An incident occurred during my visit to Kent last week that could have been the fatal turning point (think Hardy; E M Forster) in a certain kind of novel. An old friend has been instrumental in re-starting a school well known because in a former incarnation it was attended by Princess Di: West Heath. It now specialises in children with special needs of all different kinds. Daisy, my mother's neighbour's daughter, attends a school with the same initials: Walthamstow Hall. My elderly mother made the (understandable at age 94) slip of telling us that the child had just started at West Heath with the obvious potential for misunderstandings and awkwardness. Shakespeare's sonnets are dedicated to 'Mr W H', which of course is just an odd coincidence. I am trudging through the last 18 pages of To the River by Olivia Laing. I heard her reading a passage from the book at Traquair last month, and discussing it with James Runcie who runs the Bath Book Festival.

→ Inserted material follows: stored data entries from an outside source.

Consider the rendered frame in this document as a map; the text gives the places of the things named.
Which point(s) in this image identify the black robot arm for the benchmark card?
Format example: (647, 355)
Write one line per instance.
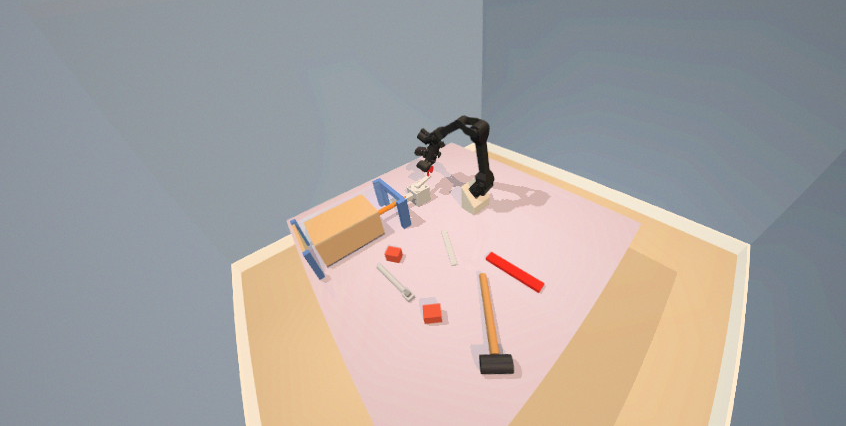
(478, 133)

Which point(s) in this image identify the wooden-handled black mallet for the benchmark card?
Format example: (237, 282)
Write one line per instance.
(492, 363)

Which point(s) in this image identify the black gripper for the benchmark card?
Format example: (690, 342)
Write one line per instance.
(430, 159)

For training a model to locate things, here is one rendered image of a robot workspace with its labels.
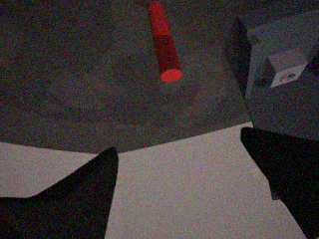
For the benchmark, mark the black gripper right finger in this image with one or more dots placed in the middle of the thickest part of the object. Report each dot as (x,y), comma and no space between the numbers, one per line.
(291,165)

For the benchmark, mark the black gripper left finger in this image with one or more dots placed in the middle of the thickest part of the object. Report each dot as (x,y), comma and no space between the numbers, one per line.
(77,207)

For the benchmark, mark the red peg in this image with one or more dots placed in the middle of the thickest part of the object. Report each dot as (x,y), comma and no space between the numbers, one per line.
(169,67)

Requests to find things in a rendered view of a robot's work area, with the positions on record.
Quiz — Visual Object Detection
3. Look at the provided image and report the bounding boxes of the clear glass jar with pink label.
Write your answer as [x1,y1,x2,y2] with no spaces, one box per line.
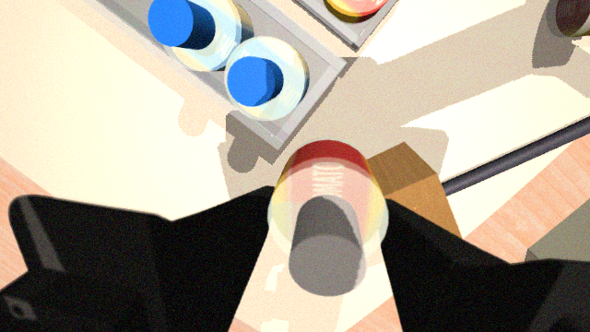
[324,0,388,25]
[267,136,388,297]

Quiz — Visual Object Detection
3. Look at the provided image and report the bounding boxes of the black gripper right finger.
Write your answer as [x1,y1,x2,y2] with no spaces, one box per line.
[380,198,590,332]

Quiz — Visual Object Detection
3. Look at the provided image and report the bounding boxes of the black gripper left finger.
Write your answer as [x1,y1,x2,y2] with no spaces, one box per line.
[7,185,275,332]

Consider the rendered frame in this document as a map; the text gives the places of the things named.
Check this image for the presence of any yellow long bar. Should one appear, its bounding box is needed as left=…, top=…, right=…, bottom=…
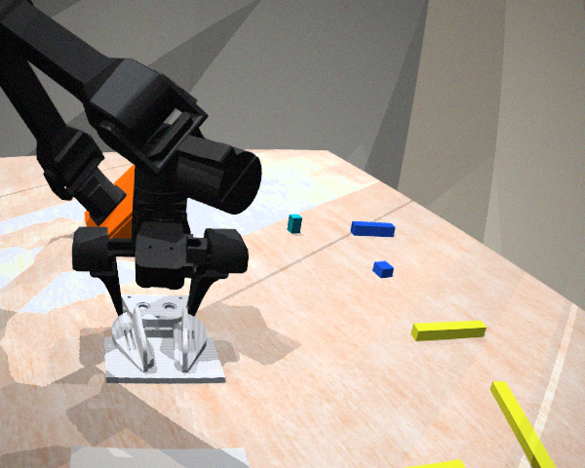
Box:
left=489, top=381, right=556, bottom=468

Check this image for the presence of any white flat rectangular plate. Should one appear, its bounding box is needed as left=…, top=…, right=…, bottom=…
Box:
left=70, top=446, right=250, bottom=468

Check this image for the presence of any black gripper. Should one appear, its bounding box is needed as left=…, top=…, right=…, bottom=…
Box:
left=71, top=186, right=249, bottom=316

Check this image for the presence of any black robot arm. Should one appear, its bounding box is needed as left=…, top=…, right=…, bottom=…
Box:
left=0, top=0, right=262, bottom=291

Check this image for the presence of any small blue cube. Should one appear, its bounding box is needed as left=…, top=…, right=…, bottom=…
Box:
left=372, top=260, right=394, bottom=278

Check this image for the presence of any blue rectangular block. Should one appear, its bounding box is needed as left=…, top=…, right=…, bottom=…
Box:
left=351, top=221, right=396, bottom=238

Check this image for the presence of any small teal block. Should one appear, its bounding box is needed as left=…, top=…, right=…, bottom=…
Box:
left=287, top=214, right=302, bottom=234

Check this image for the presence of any yellow rectangular block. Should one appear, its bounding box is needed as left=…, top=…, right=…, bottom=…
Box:
left=406, top=459, right=465, bottom=468

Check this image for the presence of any yellow rectangular bar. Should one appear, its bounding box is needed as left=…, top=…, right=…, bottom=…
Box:
left=410, top=321, right=487, bottom=341

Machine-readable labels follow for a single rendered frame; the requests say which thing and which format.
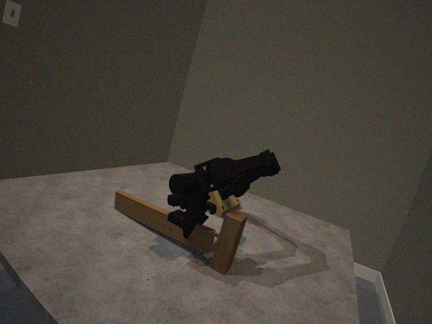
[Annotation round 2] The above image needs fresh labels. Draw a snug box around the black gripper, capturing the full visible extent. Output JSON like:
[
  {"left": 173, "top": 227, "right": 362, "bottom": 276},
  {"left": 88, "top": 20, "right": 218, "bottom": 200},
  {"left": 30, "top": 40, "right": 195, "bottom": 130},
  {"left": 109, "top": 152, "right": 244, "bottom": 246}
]
[{"left": 167, "top": 193, "right": 217, "bottom": 239}]

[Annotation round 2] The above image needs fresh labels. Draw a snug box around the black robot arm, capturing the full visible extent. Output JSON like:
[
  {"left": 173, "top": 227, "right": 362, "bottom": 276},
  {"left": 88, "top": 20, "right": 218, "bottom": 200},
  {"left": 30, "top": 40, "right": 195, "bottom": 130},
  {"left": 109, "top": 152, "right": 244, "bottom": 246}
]
[{"left": 167, "top": 149, "right": 281, "bottom": 210}]

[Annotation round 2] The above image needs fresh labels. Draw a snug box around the brown wooden post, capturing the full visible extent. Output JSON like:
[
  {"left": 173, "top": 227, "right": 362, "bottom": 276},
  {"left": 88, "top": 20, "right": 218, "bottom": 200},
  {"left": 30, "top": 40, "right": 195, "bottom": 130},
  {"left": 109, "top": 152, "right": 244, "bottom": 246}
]
[{"left": 210, "top": 210, "right": 247, "bottom": 275}]

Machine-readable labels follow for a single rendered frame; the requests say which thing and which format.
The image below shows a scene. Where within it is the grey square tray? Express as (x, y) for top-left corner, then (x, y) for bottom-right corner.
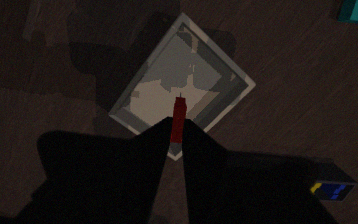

Why 'trudging'? It is a beautiful book, both physically and the way it is written.Laing walks the course of the river Ouse in Sussex, from its source in a puddle to the sea. As she goes - she is in no great hurry; she is collecting herself at the end of a long relationship, - she describes what she sees and what she feels, and (being a literary lady) recalls Eng. Lit at every turn. At the end of the book, every chapter carries a long list of other books and writers evoked, from Auden to Woolf. There are passages about fossils and dyes made from whelk shells, Sussex dialect and folklore. It is exactly the sort of book I can just about imagine myself having written, and I suppose that is the trouble. You can sort of see the joins. The walk in itself isn't spectacular: in fact, it is almost laughably unchallenging, starting and ending only a couple of hours from home. The situation - sadly - not unfamiliar. A relationship has run out of steam, after long enough (10 years) to make a big hole in life. If I were starting a book group, I would suggest that everyone read this and W G Sebald's Rings of Saturn to compare and contrast. Two books about taking a therapeutic walk, but Ah! the contrast is between eating a cream tea with strawberry jam and oysters with a glass of Sancerre. I am reading, have read and will re-read before commenting further on: what we were doing and where we were going by Damion Searls, a young American author and translator who I met at a W G Sebald weekend in January.